The chunky sneaker was supposed to be a pandemic artifact, a comfort-first indulgence that would fade once heels returned and offices reopened. Instead, it has calcified into something more permanent: the default shoe of the celebrity class, visible on every paparazzi shot from LAX to the Chateau Marmont, worn with everything from tailored trousers to vintage Levi's to, occasionally, nothing but a oversized blazer.

This week's parade of celebrity street style confirmed what fashion observers have suspected for some time now: the chunky trainer is no longer a trend. It is infrastructure.

The silhouettes that stuck

The current rotation has narrowed considerably from the maximalist chaos of 2019, when Balenciaga Triple S's competed with Fila Disruptors for sidewalk real estate. Today's celebrity chunky sneaker is more curated, more deliberately ugly-beautiful. The New Balance 550 remains ubiquitous, its retro basketball profile offering just enough heft without tipping into parody. The Asics Gel-Kayano 14, with its visible gel cushioning and early-2000s runner aesthetic, has emerged as the choice for those who want to signal taste without appearing to try. And the Salomon XT-6, originally designed for ultramarathon trail runners, has become the sneaker of choice for creative directors and fashion editors who want to look like they might, theoretically, exercise.

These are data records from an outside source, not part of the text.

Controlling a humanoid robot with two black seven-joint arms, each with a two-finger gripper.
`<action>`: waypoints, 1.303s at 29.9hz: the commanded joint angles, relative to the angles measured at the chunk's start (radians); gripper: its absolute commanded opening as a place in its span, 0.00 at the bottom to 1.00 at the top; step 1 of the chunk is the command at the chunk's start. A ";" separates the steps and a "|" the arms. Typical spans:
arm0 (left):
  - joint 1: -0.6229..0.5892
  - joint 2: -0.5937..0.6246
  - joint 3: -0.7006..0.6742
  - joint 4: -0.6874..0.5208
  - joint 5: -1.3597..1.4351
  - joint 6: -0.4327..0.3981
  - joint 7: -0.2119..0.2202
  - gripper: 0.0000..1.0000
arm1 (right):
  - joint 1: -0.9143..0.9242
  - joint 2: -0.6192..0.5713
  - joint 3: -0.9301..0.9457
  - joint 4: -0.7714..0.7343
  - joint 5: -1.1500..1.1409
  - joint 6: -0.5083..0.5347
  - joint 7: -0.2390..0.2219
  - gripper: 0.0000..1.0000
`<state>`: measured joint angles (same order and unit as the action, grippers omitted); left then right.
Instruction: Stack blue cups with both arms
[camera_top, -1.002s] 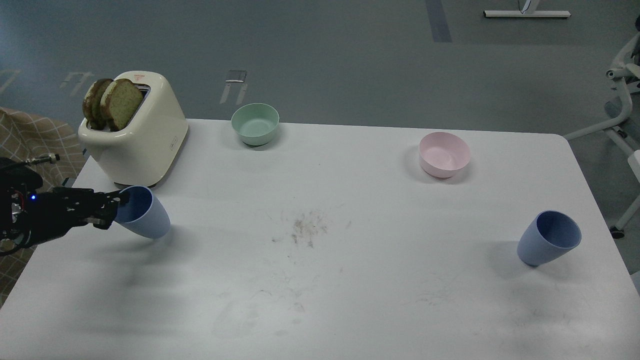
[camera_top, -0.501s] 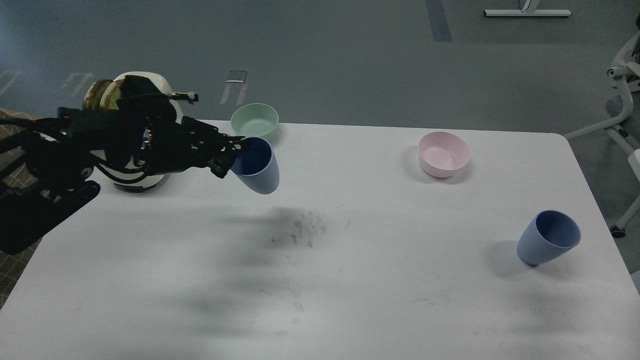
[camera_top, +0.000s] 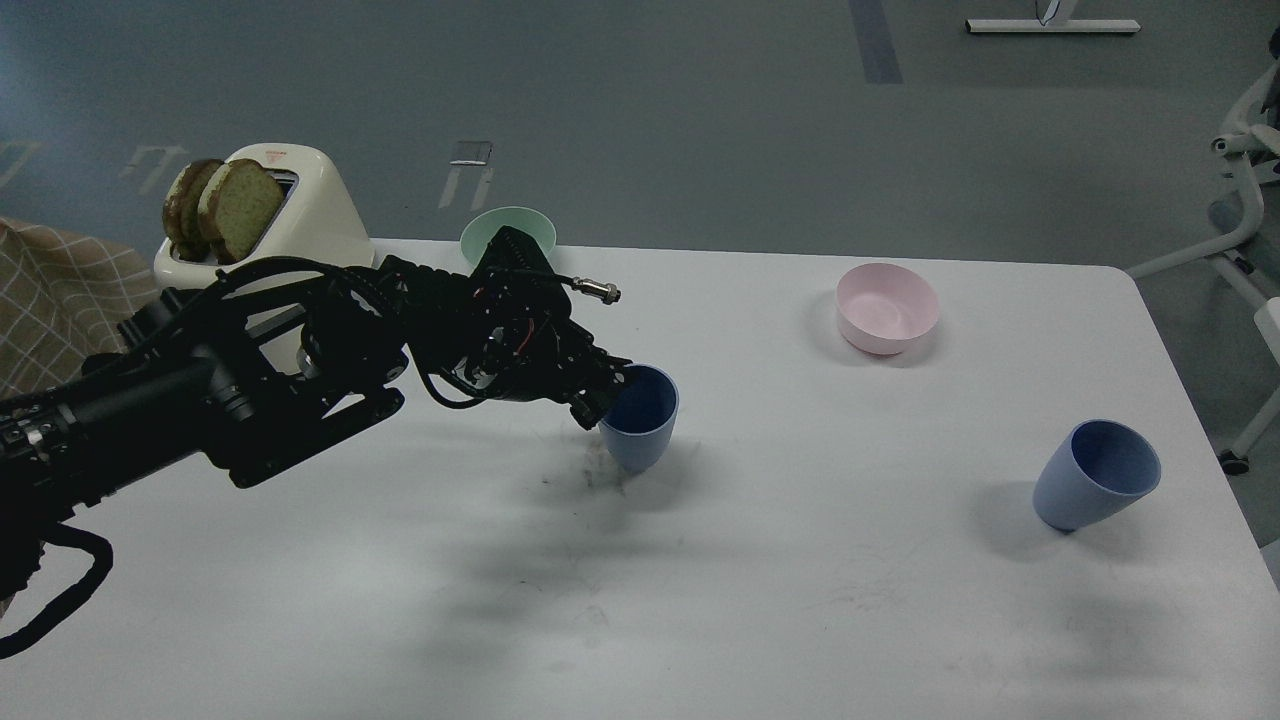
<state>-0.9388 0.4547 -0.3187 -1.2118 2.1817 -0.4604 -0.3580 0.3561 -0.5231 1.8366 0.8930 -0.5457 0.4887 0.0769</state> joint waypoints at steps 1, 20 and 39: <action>0.002 -0.024 0.001 0.012 0.000 -0.001 0.001 0.00 | -0.005 0.000 0.003 0.001 0.001 0.000 0.000 1.00; 0.011 -0.065 0.000 0.018 0.000 0.000 0.040 0.45 | -0.005 0.000 0.003 0.003 0.001 0.000 0.000 1.00; 0.098 0.097 -0.495 0.023 -1.004 0.131 0.016 0.97 | -0.003 -0.011 0.009 0.026 0.000 0.000 0.000 1.00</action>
<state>-0.8927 0.5096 -0.6937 -1.1862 1.4059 -0.3502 -0.3272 0.3484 -0.5338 1.8453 0.9025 -0.5461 0.4887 0.0768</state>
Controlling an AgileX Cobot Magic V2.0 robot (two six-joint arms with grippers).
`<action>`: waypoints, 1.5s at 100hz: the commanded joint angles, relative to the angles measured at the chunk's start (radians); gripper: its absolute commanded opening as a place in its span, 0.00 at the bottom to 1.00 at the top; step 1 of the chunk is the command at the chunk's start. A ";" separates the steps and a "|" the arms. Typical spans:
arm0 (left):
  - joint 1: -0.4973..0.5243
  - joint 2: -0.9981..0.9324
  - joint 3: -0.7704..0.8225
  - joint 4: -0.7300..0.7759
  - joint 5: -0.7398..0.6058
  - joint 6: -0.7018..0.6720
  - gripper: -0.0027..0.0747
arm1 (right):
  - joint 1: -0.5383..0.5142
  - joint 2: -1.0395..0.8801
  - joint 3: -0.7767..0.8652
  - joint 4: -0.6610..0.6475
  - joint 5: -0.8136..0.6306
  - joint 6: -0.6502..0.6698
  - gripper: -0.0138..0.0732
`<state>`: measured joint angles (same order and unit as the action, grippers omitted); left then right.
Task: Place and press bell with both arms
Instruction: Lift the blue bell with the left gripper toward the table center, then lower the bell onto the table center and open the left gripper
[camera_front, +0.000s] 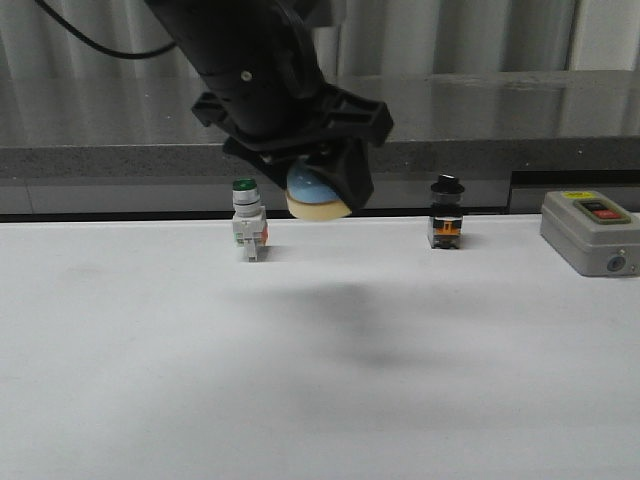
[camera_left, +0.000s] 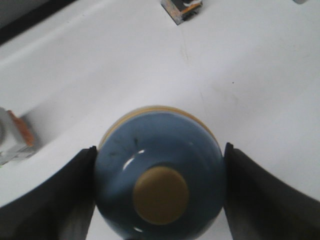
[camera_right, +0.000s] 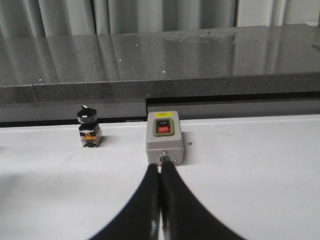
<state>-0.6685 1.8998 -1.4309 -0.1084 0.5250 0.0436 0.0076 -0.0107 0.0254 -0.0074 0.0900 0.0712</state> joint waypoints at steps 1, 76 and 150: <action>-0.016 0.000 -0.061 -0.012 -0.032 -0.002 0.02 | -0.005 -0.019 -0.014 -0.003 -0.084 -0.005 0.09; -0.018 0.169 -0.107 -0.034 0.018 -0.002 0.11 | -0.005 -0.019 -0.014 -0.003 -0.084 -0.005 0.09; -0.016 0.083 -0.107 -0.053 0.041 0.000 0.93 | -0.005 -0.019 -0.014 -0.003 -0.084 -0.005 0.09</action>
<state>-0.6790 2.0910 -1.5091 -0.1416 0.5914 0.0442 0.0076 -0.0107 0.0254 -0.0074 0.0900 0.0712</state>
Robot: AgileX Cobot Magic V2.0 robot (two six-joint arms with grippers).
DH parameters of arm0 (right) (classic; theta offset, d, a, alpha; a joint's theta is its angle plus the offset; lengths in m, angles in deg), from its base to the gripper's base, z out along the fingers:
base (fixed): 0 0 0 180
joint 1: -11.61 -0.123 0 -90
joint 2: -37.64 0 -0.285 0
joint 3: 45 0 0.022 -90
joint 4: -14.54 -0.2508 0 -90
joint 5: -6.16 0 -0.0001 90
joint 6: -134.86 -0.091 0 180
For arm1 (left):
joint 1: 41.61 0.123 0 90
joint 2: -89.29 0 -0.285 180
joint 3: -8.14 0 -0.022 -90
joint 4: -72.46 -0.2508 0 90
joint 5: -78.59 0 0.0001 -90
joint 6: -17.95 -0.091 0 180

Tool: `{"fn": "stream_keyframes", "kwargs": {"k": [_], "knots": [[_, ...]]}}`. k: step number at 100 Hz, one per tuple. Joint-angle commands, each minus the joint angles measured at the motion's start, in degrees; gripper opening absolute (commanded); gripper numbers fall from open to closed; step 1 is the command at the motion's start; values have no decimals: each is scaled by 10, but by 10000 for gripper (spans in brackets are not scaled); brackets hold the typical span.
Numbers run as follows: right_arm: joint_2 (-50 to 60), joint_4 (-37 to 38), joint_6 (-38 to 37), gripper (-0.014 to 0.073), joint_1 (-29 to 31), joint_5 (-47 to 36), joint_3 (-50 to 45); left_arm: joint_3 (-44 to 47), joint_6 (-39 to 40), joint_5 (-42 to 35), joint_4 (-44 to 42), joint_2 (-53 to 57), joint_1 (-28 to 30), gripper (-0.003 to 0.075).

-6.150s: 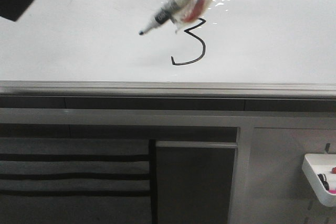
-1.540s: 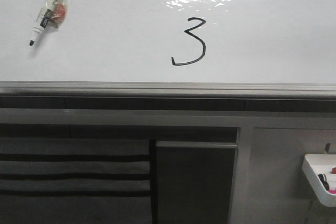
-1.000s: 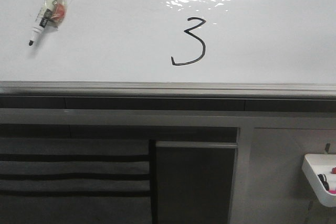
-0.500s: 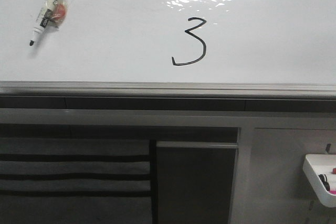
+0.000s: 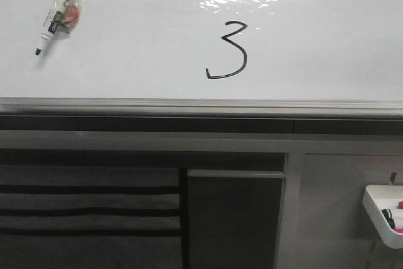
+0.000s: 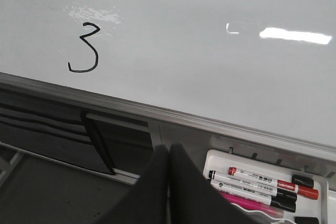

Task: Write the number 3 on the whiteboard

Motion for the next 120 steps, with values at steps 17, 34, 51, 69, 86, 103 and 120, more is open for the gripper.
{"fn": "stream_keyframes", "kwargs": {"k": [17,34,51,69,86,103,120], "knots": [[-2,11,1,-74,3,-44,14,1,6,-49,-2,17,1,-18],[-2,11,1,-74,3,-44,14,1,6,-49,-2,17,1,-18],[-2,11,1,-74,3,-44,14,1,6,-49,-2,17,1,-18],[53,4,0,-74,33,-81,-22,1,6,-49,-2,17,1,-18],[176,-22,0,-74,131,-243,-161,1,6,-49,-2,17,1,-18],[284,-44,0,-74,201,-357,-313,1,6,-49,-2,17,1,-18],[295,-51,0,-74,219,-467,-426,1,6,-49,-2,17,1,-18]]}}
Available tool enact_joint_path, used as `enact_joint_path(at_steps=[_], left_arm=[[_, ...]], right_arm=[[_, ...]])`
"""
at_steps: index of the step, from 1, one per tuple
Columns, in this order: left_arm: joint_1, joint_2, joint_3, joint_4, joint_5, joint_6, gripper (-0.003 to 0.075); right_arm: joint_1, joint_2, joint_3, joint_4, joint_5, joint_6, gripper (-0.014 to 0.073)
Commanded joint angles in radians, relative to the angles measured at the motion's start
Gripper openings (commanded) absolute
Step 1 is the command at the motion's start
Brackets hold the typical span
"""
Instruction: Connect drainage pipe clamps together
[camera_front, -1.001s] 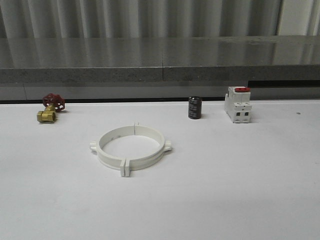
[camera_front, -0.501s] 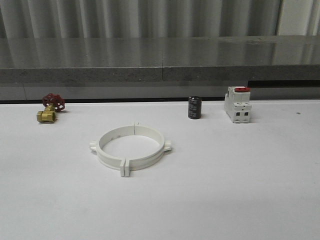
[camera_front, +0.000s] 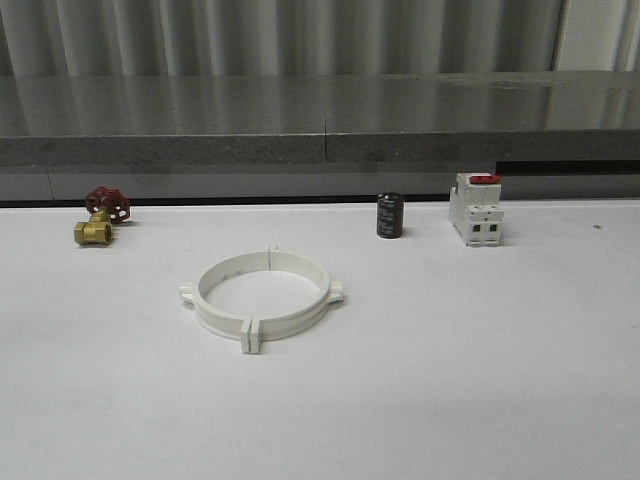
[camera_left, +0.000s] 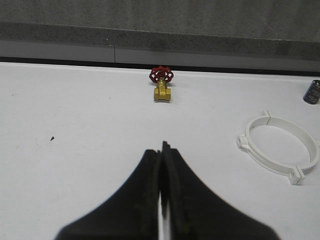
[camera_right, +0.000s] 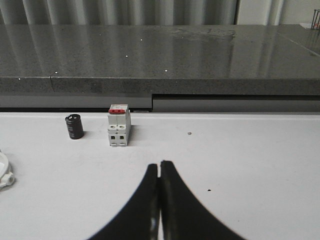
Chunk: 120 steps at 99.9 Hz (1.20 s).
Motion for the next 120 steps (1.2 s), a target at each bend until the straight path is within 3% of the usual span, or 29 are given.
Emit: enact_joint_path(at_steps=[1,19,120], left_arm=[[0.0,0.012,-0.024,-0.003,-0.078,-0.002,-0.002],[0.0,0.012,-0.024,-0.003,-0.078,-0.002,-0.002],[0.0,0.012,-0.024,-0.003,-0.075,-0.002,-0.002]], right_arm=[[0.009,-0.033,0.043,0.003,-0.146,0.005,-0.0067],[0.026,-0.067,0.163,0.003,-0.261,0.049,-0.0067],[0.026,-0.067,0.163,0.003,-0.277,0.054,-0.0067]])
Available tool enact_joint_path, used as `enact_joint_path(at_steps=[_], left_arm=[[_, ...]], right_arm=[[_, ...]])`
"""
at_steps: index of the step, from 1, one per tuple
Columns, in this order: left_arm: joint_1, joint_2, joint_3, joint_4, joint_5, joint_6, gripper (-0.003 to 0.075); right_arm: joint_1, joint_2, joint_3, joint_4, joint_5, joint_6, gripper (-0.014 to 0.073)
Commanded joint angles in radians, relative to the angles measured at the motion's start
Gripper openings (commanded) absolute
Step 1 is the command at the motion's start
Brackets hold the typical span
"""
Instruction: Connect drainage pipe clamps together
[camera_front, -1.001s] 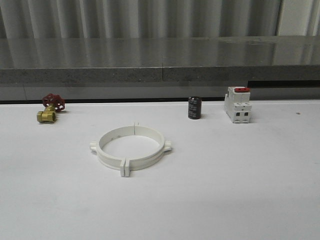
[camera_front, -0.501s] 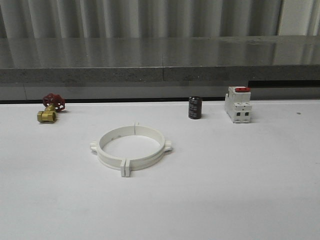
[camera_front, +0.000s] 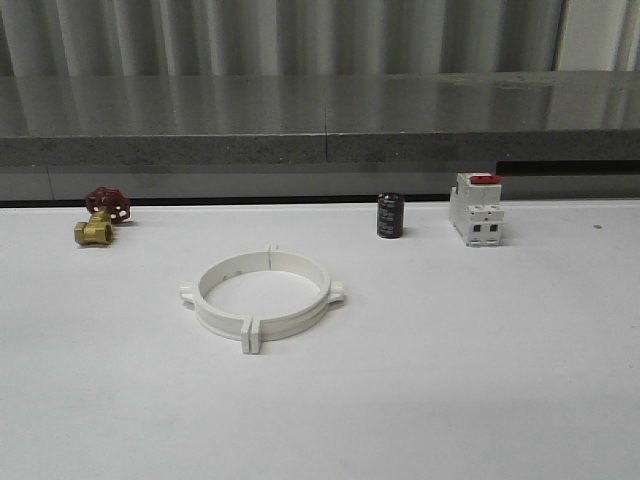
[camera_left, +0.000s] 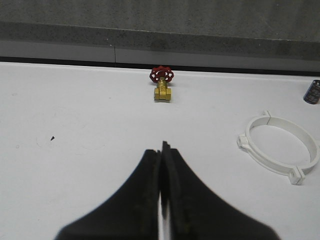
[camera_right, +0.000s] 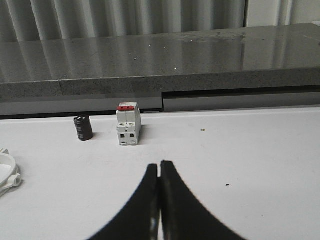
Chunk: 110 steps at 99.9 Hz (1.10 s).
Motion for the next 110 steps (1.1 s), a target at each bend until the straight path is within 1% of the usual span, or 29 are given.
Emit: enact_joint_path(at_steps=[1,32,37,45,55,64,82,94,99,110], left_arm=[[0.0,0.012,-0.024,-0.003,-0.075,-0.002,-0.002],[0.004,0.008,-0.01,0.016,-0.086,-0.002,-0.002],[0.004,0.008,0.006,0.027,-0.148,-0.002,-0.002],[0.004,-0.006,0.047,0.035,-0.287,-0.002,-0.002],[0.004,-0.045,0.115,0.035,-0.387,-0.009,-0.002],[0.004,-0.106,0.186,0.035,-0.412,-0.011,-0.002],[0.004,-0.271,0.335,0.096,-0.462,-0.011,-0.002],[0.002,-0.254,0.417,0.117,-0.609,-0.014,-0.002],[0.002,-0.258,0.413,0.121,-0.58,-0.028,-0.002],[0.002,-0.26,0.413,0.124,-0.596,-0.03,-0.002]], right_arm=[[0.002,-0.019,-0.019,-0.001,-0.088,0.0,-0.0067],[0.002,-0.019,-0.019,-0.001,-0.087,0.0,-0.0067],[0.002,-0.019,-0.019,-0.001,-0.087,0.0,-0.0067],[0.002,-0.019,-0.019,-0.001,-0.087,0.0,-0.0067],[0.002,-0.019,-0.019,-0.001,-0.087,0.0,-0.0067],[0.002,-0.019,-0.019,-0.001,-0.087,0.0,-0.0067],[0.002,-0.019,-0.019,-0.001,-0.087,0.0,-0.0067],[0.002,-0.019,-0.019,-0.001,-0.087,0.0,-0.0067],[0.002,-0.019,-0.019,-0.001,-0.087,0.0,-0.0067],[0.002,-0.019,-0.019,-0.001,-0.087,0.0,-0.0067]])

What unites these choices is a studied rejection of sleekness. The thin-soled minimalist sneaker that dominated the early 2010s—your Common Projects, your Stan Smiths worn until translucent—now reads as dated as skinny jeans. Volume is the point.

Why fashion can't quit the bulk

The persistence of the chunky sneaker reflects something deeper than cyclical trend mechanics. It represents a permanent casualization of public life that even the most aggressive return-to-office mandates haven't reversed. The sneaker has become acceptable everywhere except the most formal occasions, and even there, the boundaries are eroding. Wedding guests wear them. Award show attendees pair them with gowns. The sneaker is no longer a statement of rebellion against dress codes; it is the dress code.

There's also the practical matter of comfort. Once you've worn a shoe with an inch of foam cushioning, the prospect of returning to a leather-soled loafer feels like punishment. The chunky sneaker has trained an entire generation of consumers to expect their footwear to feel like walking on a mattress.

Our take

The fashion industry spent years insisting the chunky sneaker would give way to something sleeker, something more refined, something that didn't make everyone's feet look like they belonged to a cartoon character. It was wrong. The chunky sneaker has achieved what few trends manage: it has become invisible through ubiquity, so omnipresent that it no longer registers as a choice. That's not the mark of a trend. That's the mark of a permanent shift in how we dress. The slim sneaker isn't coming back. Accept it.